Figure 7.. eIF4A enhances the recruitment of almost all mRNAs

(A) Scatterplots of normalized read densities mapped to main AUGs (mRPFs) with 5000 nM versus 500 nM eIF4A for the 2809 mRNAs with ⩾ 8 total reads in 4 samples (2 replicates each for 5000 and 500 nM eIF4A).

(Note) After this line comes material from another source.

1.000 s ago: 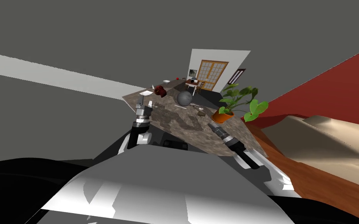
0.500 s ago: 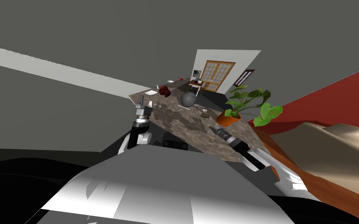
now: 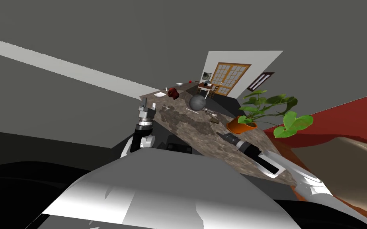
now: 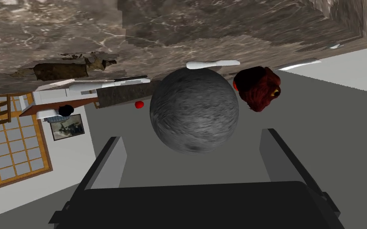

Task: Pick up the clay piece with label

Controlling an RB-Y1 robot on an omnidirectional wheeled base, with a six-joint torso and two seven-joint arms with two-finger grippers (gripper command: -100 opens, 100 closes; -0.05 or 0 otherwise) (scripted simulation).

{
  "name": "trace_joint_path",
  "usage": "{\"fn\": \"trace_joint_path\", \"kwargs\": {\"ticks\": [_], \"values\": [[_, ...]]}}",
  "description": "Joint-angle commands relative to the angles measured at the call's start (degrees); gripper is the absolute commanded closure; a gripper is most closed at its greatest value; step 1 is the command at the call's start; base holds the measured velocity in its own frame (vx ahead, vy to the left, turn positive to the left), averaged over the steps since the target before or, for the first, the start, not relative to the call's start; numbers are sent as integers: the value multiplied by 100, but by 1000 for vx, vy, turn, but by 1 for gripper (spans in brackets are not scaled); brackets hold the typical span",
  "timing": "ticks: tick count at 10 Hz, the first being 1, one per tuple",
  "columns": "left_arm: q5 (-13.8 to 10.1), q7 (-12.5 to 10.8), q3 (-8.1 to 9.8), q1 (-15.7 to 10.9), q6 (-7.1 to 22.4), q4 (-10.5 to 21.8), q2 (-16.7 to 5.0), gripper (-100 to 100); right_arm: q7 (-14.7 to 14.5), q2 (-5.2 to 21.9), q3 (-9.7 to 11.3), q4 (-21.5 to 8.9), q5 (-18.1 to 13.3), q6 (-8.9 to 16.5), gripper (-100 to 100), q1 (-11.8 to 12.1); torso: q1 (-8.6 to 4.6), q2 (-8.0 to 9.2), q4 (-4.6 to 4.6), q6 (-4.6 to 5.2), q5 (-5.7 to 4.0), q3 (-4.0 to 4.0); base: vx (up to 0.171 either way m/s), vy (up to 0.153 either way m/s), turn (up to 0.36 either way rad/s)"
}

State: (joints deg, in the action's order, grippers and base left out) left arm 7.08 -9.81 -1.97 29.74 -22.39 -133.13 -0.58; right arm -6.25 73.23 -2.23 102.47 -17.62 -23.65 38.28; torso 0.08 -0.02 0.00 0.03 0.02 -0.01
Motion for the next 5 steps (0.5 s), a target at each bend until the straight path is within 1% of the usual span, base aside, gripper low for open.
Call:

Red and blue dots show mRNAs with mRPFs significantly increased or decreased, respectively, at 5000 versus 500 nM eIF4A. The criteria for significance were FDR < 0.05 and a > 2-fold change in RPFs. (B) Boxplot comparing ΔRE_{5000/500 nM eIF4A} (grey) to ΔRE_{100/0 nM Ded1} and ΔRE_{500/0 nM Ded1} (cyan) for the 2698 mRNAs that passed the cutoff mentioned in (A) in both experiments. (C) Boxplot of ΔRE_{5000/500 nM eIF4A} for the 2538 of all 2809 mRNAs in (A) that have annotated 5’UTRs, divided into six equal sized bins according to 5’UTR lengths from the shortest to the longest. (D) Similar to (C), but for the 1708 of all 2809 mRNAs in (A) with annotated PARS scores, binned by Max30 PARS from lowest to highest. (E-G) Line plots of mean log2 RE changes, ΔRE_{5000/500 nM eIF4A} (green), ΔRE_{100/0 nM Ded1} (magenta), and ΔRE_{500/0 nM Ded1} (blue), for mRNAs divided into six equal sized bins according to the specific mRNA features of 5’UTR length (E), Max30 PARS score (F), or Total PARS score (G). (H-K) RPFs assembled with 500 or 5000 nM eIF4A and input mRNA reads for mRNAs shown previously to be hypo-dependent on Ded1 (RPC10, RPL41A, HOR7) or hyper-dependent on Ded1(PMA1) by in vivo ribosome profiling experiments in the ded1-cs mutant.